▸ **GIVEN RECORDS**
____
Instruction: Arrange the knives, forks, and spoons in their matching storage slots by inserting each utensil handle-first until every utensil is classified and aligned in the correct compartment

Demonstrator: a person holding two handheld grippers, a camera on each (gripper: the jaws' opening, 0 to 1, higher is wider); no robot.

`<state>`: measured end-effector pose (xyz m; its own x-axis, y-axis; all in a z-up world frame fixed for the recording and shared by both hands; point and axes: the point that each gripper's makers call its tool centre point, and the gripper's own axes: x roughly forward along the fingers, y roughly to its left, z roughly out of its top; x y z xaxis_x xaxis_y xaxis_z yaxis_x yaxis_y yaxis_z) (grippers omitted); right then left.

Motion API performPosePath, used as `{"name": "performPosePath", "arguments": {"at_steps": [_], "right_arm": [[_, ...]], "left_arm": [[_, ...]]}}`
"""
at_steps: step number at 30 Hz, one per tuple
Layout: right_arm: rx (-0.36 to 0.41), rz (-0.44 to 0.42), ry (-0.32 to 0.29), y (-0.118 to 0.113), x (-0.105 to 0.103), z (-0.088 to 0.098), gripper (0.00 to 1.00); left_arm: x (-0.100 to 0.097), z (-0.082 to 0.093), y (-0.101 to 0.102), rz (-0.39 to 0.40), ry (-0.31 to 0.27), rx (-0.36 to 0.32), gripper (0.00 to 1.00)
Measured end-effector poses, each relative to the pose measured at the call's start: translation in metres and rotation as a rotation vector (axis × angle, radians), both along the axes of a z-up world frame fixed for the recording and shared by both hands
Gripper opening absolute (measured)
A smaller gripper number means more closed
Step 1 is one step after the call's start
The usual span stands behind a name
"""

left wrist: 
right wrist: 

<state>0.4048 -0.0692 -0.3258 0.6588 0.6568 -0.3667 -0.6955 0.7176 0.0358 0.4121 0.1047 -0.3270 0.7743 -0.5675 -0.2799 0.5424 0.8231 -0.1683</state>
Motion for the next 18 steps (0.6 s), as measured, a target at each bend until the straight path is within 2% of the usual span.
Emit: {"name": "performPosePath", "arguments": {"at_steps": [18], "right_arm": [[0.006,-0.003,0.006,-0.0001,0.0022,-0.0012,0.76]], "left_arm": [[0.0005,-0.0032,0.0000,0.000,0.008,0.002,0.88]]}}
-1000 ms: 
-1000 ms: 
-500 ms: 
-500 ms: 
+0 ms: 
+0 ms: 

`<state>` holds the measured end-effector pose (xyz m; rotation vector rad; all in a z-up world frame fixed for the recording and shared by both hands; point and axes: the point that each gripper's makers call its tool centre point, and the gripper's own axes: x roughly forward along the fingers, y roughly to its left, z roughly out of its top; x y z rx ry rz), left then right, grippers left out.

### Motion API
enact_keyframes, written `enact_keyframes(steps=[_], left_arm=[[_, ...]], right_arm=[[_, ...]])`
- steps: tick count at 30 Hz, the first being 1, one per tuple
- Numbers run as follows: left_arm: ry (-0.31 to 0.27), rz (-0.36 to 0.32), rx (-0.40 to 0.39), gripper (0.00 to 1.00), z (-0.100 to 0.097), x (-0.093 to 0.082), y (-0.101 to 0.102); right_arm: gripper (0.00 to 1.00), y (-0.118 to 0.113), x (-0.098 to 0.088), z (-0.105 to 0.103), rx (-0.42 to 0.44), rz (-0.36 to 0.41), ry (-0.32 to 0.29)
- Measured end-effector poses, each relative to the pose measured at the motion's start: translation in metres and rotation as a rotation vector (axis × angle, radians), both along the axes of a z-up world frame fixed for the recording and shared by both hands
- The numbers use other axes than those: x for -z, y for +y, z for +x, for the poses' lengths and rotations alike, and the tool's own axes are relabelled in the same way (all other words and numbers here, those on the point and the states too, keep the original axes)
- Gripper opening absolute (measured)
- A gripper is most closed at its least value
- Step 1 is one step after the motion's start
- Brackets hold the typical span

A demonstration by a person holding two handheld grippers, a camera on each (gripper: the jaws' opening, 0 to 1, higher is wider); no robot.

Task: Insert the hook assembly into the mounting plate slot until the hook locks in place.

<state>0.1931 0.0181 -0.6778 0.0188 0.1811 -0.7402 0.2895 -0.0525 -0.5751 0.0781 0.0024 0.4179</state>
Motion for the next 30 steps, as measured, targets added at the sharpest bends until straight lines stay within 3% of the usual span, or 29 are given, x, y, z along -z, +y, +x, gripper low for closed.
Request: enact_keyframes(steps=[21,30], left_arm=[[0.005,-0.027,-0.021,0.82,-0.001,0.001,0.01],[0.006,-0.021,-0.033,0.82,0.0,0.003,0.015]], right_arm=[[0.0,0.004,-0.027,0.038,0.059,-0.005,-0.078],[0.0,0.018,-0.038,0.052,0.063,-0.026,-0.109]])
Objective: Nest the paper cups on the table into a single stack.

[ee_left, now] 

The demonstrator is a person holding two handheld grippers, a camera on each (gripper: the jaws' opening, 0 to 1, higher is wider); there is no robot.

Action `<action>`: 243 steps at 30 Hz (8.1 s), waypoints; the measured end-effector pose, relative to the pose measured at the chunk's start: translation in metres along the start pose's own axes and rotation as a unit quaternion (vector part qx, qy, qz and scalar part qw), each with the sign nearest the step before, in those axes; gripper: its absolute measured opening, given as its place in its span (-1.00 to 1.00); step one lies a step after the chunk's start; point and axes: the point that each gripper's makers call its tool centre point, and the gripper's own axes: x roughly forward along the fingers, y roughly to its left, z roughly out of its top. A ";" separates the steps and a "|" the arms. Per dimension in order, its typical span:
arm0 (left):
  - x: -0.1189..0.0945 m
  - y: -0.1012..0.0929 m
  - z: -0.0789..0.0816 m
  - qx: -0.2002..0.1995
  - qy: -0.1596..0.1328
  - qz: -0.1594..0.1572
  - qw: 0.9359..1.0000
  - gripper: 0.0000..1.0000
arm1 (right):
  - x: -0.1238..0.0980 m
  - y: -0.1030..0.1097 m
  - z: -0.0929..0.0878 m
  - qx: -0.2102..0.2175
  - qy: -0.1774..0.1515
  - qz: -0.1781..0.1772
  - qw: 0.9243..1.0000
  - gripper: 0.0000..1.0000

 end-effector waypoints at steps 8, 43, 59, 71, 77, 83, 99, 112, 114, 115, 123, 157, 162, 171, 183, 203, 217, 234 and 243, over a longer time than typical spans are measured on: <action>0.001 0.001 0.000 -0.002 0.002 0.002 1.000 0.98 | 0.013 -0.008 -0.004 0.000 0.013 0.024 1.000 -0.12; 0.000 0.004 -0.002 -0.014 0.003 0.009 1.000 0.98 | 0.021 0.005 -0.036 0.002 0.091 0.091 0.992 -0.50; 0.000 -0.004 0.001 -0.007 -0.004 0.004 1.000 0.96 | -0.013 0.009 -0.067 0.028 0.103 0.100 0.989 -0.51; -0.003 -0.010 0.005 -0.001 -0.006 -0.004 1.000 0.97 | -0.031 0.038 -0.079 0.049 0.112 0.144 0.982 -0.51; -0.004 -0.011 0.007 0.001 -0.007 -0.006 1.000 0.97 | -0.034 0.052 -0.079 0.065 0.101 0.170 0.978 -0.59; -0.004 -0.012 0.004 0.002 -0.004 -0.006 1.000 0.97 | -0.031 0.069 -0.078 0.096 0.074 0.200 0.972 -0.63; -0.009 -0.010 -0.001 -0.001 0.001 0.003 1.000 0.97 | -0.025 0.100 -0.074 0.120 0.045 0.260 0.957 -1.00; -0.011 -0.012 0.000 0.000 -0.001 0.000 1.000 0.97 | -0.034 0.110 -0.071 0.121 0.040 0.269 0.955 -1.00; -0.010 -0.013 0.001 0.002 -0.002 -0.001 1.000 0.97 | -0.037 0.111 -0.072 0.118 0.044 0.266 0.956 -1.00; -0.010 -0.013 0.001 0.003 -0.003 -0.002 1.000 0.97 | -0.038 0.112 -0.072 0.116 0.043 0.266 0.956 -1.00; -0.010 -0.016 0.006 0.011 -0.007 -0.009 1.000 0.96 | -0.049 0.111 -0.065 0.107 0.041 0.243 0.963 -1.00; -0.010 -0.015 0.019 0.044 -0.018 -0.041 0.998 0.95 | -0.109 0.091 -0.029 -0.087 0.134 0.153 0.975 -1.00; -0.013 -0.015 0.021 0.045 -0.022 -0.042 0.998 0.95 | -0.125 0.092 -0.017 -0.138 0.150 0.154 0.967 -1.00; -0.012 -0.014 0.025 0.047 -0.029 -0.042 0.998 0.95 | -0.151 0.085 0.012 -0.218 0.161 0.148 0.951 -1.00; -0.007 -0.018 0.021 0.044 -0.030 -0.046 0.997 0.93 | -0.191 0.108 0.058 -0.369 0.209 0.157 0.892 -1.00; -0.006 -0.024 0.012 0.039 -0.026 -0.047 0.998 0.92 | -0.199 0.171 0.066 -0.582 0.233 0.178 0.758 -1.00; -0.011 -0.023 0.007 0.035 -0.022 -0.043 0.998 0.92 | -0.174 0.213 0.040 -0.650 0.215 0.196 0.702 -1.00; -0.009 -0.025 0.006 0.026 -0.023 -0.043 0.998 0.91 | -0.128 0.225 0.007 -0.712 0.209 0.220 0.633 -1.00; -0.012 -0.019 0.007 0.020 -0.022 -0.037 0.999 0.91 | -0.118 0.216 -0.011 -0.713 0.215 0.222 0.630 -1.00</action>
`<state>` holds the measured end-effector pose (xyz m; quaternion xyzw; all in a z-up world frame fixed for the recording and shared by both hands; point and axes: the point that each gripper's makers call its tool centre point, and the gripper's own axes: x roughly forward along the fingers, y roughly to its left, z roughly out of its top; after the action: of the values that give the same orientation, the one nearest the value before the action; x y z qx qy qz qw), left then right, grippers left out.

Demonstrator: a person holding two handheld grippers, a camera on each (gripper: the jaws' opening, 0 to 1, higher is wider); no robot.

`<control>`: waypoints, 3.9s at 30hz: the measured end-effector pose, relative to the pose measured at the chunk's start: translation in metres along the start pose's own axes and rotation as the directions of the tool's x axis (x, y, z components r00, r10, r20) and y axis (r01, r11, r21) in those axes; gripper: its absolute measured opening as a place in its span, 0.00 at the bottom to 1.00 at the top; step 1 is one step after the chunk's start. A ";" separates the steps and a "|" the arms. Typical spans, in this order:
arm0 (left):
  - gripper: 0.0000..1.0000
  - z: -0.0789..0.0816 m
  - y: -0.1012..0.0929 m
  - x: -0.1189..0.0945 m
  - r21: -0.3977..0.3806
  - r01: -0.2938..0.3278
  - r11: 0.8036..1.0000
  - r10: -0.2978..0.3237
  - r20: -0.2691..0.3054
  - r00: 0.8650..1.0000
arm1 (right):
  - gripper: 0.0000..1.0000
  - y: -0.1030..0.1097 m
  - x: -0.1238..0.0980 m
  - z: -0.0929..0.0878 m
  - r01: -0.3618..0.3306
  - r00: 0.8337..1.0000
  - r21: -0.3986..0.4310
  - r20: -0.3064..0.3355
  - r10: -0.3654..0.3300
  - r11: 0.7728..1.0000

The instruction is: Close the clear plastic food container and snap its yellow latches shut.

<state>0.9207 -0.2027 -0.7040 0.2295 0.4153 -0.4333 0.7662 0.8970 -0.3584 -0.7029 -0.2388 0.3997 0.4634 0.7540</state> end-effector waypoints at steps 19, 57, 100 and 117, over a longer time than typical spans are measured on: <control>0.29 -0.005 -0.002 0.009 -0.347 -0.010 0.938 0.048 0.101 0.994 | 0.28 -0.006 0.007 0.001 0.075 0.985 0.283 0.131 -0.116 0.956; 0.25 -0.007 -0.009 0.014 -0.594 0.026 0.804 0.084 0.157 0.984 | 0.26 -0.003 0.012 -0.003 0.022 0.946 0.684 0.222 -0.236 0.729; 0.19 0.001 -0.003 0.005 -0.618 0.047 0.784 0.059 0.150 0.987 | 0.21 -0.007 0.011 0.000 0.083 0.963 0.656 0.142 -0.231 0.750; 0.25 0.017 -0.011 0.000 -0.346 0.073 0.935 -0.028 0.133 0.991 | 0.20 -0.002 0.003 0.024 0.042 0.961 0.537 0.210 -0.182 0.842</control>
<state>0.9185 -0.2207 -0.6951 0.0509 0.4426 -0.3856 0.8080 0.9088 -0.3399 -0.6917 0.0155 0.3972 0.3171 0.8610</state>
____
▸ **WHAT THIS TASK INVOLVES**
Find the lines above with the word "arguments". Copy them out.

▸ **ANSWER TO THIS PROBLEM**
Motion API performPosePath, used as `{"name": "performPosePath", "arguments": {"at_steps": [_], "right_arm": [[_, ...]], "left_arm": [[_, ...]]}}`
Emit: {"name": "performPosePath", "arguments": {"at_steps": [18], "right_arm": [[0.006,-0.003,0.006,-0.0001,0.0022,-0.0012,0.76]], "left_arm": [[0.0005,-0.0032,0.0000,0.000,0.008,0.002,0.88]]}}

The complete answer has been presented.